Hasan Cengiz Yazar-Zeytin-Sen YK.Üyesi-
Türkiye’nin kent nüfusunun hızlı artışı geçen yıl da sürdü. Ekonomik gelişmeye bağlı olarak 2007’de kentlerin toplam nüfusta yüzde 70’de olan payı, 2008’de yüzde 75’e yükseldi. 2007’de 49,7 milyon olan kent nüfusu, bir yıl sonrasında 3,9 milyonluk artışla 53,6 milyon oldu. 2008’de nüfus toplamı 2007’ye göre binde 12,1 oranında artarak 70,5 milyondan 71,5 milyona çıktı. 90 yaşın üzerinde yaşayan 60 bin 176 kişinin 44 bin 446’sı kadın.
Bu tabloya göre kırsal nüfus, nüfusun yüzde 25’ini oluşturuyor.
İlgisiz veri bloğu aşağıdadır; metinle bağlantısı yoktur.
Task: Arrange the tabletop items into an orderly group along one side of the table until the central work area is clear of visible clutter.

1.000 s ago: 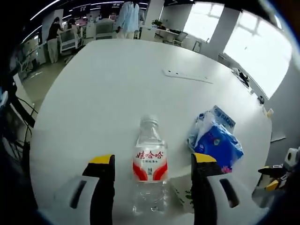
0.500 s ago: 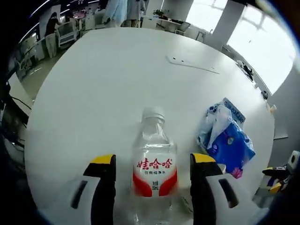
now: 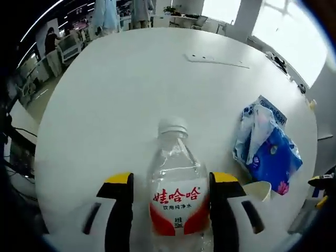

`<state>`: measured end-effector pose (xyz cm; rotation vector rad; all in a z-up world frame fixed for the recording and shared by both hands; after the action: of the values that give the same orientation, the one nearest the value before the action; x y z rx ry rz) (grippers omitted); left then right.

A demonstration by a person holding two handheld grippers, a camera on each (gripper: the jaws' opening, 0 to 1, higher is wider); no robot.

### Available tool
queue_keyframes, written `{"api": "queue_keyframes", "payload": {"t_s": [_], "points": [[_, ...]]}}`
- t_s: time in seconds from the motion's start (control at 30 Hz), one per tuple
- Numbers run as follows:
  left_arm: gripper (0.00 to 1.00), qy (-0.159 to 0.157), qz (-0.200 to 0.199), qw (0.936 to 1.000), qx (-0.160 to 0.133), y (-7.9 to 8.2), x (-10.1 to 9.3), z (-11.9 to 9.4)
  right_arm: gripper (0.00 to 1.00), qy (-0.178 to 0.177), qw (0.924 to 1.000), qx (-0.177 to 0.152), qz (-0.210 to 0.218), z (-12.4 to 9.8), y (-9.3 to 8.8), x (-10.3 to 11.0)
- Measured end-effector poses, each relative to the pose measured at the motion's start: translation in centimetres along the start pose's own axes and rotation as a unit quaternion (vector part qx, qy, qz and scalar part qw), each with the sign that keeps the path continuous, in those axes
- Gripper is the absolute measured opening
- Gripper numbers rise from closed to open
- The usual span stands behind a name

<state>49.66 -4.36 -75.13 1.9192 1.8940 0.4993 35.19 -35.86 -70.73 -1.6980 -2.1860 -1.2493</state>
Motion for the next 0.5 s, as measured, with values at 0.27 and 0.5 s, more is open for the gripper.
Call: {"api": "queue_keyframes", "payload": {"t_s": [0.27, 0.5], "points": [[0.43, -0.002, -0.012, 0.9999, -0.007, 0.5, 0.1, -0.4, 0.73, 0.006, 0.9999, -0.008, -0.011, -0.4, 0.7, 0.4], [0.40, 0.000, -0.035, 0.9993, -0.014, 0.3, 0.7, -1.8, 0.73, 0.001, 0.9997, -0.020, -0.015, -1.3, 1.1, 0.0]]}}
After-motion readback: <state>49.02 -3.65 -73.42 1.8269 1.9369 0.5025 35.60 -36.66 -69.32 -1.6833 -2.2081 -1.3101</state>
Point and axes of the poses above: the point that each gripper's makers call its tool centre point, and the gripper's own axes: z roughly forward along the fingers, x roughly to its left, y roughly out of its top, the point moved 1 cm from there along -z, roughly backward along the fingers, and after that the axes turned 3 degrees about y, right-handed, at the moved point
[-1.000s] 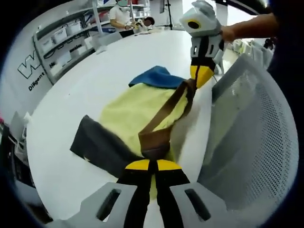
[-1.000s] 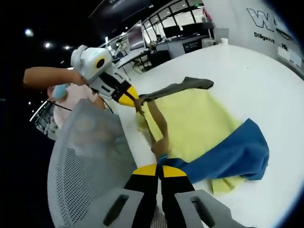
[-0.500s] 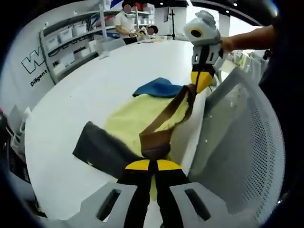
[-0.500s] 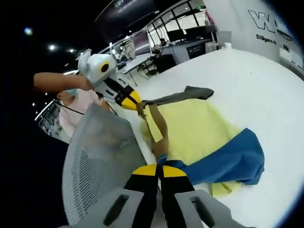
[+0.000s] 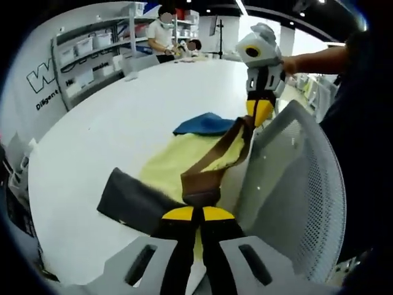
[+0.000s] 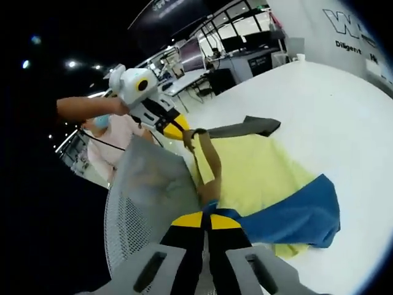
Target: Fold the garment on the visible template until the final outline fits inside the template.
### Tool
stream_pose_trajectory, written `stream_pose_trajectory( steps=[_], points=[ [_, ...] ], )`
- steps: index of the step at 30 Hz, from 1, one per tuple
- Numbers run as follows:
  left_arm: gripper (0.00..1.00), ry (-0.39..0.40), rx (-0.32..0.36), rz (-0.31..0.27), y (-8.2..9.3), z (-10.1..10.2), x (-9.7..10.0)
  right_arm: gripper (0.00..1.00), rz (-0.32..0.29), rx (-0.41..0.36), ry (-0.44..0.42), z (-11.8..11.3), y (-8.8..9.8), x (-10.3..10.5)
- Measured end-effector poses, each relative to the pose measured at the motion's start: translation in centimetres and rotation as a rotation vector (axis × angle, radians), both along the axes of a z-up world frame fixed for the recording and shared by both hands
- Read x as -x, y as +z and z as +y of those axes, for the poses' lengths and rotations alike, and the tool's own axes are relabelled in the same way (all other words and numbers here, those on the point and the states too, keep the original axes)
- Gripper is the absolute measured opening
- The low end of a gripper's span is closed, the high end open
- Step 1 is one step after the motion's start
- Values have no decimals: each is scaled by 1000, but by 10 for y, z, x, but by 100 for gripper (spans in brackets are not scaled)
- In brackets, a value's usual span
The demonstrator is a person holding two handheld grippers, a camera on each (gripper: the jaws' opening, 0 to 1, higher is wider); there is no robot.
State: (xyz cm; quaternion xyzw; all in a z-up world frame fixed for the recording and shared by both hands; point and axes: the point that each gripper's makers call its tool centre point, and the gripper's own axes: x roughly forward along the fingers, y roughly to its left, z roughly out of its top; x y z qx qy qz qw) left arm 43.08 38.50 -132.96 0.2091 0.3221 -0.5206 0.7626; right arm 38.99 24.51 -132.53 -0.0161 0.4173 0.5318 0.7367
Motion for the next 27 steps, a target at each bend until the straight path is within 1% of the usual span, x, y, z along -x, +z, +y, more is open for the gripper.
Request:
stream_pose_trajectory(
  steps=[5, 12, 16, 20, 25, 27],
  points=[
    [4, -20, 1, 0, 9, -2, -2, 0, -3, -19, -6, 0, 14, -3],
    [4, -29, 19, -40, 26, -6, -18, 0, -31, -18, -28, -6, 27, -20],
    [4, -23, 34, -57, 35, -7, -29, 0, -58, -18, -43, -8, 36, -30],
    [4, -23, 34, -76, 40, -9, -41, 0, -85, -14, -68, -13, 44, -44],
    [4, 18, 59, -104, 51, -11, -65, 0, -135, -9, -121, -19, 55, -69],
    [4, 24, 65, -109, 56, -11, -72, 0, -154, -5, -139, -20, 60, -79]
  ],
)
Kaba bir ifadeyle tarım kendisinden üç kat büyük bir nüfusu bakmakla yükümlü.
Uluslararası tekeller işte buradan yola çıkarak endüstriyel tarımı dayatıyorlar.
Daha da ötesi, çiftçileri daha kötü günler bekliyor. Taa ki kentsel nüfus yüzde 95 olana kadar bu işkence devam edecek, ya da bu sürece örgütlerimizle müdahil olacağız.
Bir Yorum
Türkün Öte
Bir zamanlar “kendine yeterli” olduğu için gurur duyduğumuz ülkemizin nasıl genetiği değiştirilmiş ürünlerin açık kapısı olduğunu, zavallı çiftçimizin varını yoğunu satmasına rağmen borcunun yarısını bile karşılayamadığını, bir zamanlar yerli malı haftalarıyla eğitilen okulluların şimdi Amerikan markası taşımayan pabuç veya giysilere burun kıvırdıklarını görüp de bir yurtsever olarak kan ağlamamak mümkün mü?
Ben 66 yaşındayım. Ülkemin yükseleceğini hayal ettim hep. Benim neslimin şahit olduğu geri gidiş tüylerimi ürpertiyor. Prestij kaybına alıştık, umarım toprak kaybını görmek ayıbıyla karşılaşmam ahir ömrümde.